After being drafted by Washington, Estrada began his minor league career pitching for the Vermont Expos in the short-season New York–Penn League. In three starts and six relief appearances, he pitched 33 2/3 innings, compiling a win–loss record of 1–3 and an ERA of 5.08. During that time, he struck out 37 batters while issuing 16 walks.

Estrada spent the 2006 season with the Rookie-level Gulf Coast League Nationals, and the Savannah Sand Gnats of the Single-A South Atlantic League. He posted a record of 3 wins and 4 losses and a 3.98 ERA over 61 innings, consisting of 12 starts and 1 appearance in relief, striking out a total of 56 batters and walking 20.

In 2007, Estrada pitched for the GCL Nationals, the Single-A Hagerstown Suns of the South Atlantic League, and the High-A Potomac Nationals of the Carolina League. He logged 105 2/3 innings in 23 starts, winning 6, losing 8, and recording a 4.85 ERA with 102 strikeouts and 37 walks.
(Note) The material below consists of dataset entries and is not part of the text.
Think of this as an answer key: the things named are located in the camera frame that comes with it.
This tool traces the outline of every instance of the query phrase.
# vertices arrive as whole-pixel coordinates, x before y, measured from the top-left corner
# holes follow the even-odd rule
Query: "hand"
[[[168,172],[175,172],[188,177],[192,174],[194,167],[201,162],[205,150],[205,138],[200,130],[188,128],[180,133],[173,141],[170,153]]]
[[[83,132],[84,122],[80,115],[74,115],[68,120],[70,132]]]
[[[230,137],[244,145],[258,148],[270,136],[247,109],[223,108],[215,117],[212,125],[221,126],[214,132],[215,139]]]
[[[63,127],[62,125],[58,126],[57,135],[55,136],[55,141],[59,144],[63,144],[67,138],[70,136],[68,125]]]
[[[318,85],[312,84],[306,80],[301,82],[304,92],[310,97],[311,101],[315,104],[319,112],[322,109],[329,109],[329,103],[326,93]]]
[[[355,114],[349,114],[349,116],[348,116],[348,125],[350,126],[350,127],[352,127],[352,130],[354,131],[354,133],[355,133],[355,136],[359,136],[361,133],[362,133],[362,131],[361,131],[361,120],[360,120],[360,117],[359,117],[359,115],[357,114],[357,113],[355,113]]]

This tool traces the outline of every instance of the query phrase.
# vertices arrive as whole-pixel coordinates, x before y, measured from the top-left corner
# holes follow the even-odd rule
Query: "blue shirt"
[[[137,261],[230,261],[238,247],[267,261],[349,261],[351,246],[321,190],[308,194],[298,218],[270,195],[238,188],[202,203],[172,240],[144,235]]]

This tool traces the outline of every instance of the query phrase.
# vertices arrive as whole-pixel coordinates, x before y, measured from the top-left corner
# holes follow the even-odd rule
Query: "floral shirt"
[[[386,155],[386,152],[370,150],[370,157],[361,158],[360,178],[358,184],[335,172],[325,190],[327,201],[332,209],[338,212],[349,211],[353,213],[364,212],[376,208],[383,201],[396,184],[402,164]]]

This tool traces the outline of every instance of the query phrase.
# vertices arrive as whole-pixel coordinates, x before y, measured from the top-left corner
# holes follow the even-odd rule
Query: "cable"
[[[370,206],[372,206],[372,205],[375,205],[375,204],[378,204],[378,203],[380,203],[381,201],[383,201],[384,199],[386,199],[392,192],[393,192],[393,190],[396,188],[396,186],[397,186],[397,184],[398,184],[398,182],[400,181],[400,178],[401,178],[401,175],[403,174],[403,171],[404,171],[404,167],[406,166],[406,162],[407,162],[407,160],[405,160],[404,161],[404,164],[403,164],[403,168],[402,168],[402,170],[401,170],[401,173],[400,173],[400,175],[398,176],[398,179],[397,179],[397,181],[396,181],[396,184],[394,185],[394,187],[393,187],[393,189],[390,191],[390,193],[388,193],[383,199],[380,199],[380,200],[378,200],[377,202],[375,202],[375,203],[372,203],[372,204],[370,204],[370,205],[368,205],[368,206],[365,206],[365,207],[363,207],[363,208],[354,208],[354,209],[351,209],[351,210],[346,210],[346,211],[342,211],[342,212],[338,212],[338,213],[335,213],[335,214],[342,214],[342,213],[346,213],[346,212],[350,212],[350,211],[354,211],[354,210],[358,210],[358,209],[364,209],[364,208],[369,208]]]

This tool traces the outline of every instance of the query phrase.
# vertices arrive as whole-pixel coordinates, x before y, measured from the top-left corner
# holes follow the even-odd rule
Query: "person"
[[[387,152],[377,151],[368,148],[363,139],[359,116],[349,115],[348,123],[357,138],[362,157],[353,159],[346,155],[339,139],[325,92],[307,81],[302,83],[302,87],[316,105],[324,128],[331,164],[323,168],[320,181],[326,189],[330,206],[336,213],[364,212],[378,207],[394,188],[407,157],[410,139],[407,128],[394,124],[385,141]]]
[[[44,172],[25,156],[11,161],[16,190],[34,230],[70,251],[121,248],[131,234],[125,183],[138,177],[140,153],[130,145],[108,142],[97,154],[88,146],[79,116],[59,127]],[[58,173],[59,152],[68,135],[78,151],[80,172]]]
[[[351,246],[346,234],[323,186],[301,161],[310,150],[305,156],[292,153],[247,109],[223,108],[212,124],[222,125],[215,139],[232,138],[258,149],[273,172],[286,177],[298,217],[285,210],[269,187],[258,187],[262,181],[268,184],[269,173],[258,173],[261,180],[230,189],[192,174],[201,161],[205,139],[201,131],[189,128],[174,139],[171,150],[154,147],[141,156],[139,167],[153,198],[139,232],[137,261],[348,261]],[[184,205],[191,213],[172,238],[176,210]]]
Estrada began the 2008 season with the Harrisburg Senators of the Double-A Eastern League, where he pitched 74 1/3 innings in 13 starts, posting an ERA of 2.66, striking out 67 batters and walking 32. In June, he was promoted to the Syracuse Chiefs of the Triple-A International League. Estrada was called up to the major leagues on August 19 and made his debut the next day. He made 11 appearances as a reliever that season. Estrada pitched in four games (including one start) for the Nationals in 2009, but played the majority of the season with Syracuse. Estrada was designated for assignment on January 28, 2010.

===Milwaukee Brewers===
On February 3, 2010, Estrada was claimed off waivers by the Milwaukee Brewers. He began the season with the Triple-A Pacific Coast League's Nashville Sounds. He was recalled to the big league club and made his Brewers debut on May 18, entering the game against the Cincinnati Reds as a relief pitcher in the 5th inning. He recorded nine consecutive outs through three innings before giving up a solo home run to Joey Votto in the bottom of the 8th. He also made his first official at-bat in that game, grounding out in the 6th. He was outrighted to Nashville after the season.

On April 6, 2011, Estrada was again called up to the majors, taking the injured Zack Greinke's spot in the starting rotation. Estrada became the long reliever and the backup starter for the Brewers pitching rotation.

2011 was Estrada's first successful season in the major leagues. Between being the long reliever and backup starter (starting in a total of seven games), Estrada pitched in 92.2 innings, posted a 4.08 ERA, and struck out 88 batters for an impressive 8.5 K/9. It was by far Estrada's most productive stint in the majors. From 2008 to 2010, Estrada only pitched in a total of 31.1 innings, and never posted an ERA below 6.00.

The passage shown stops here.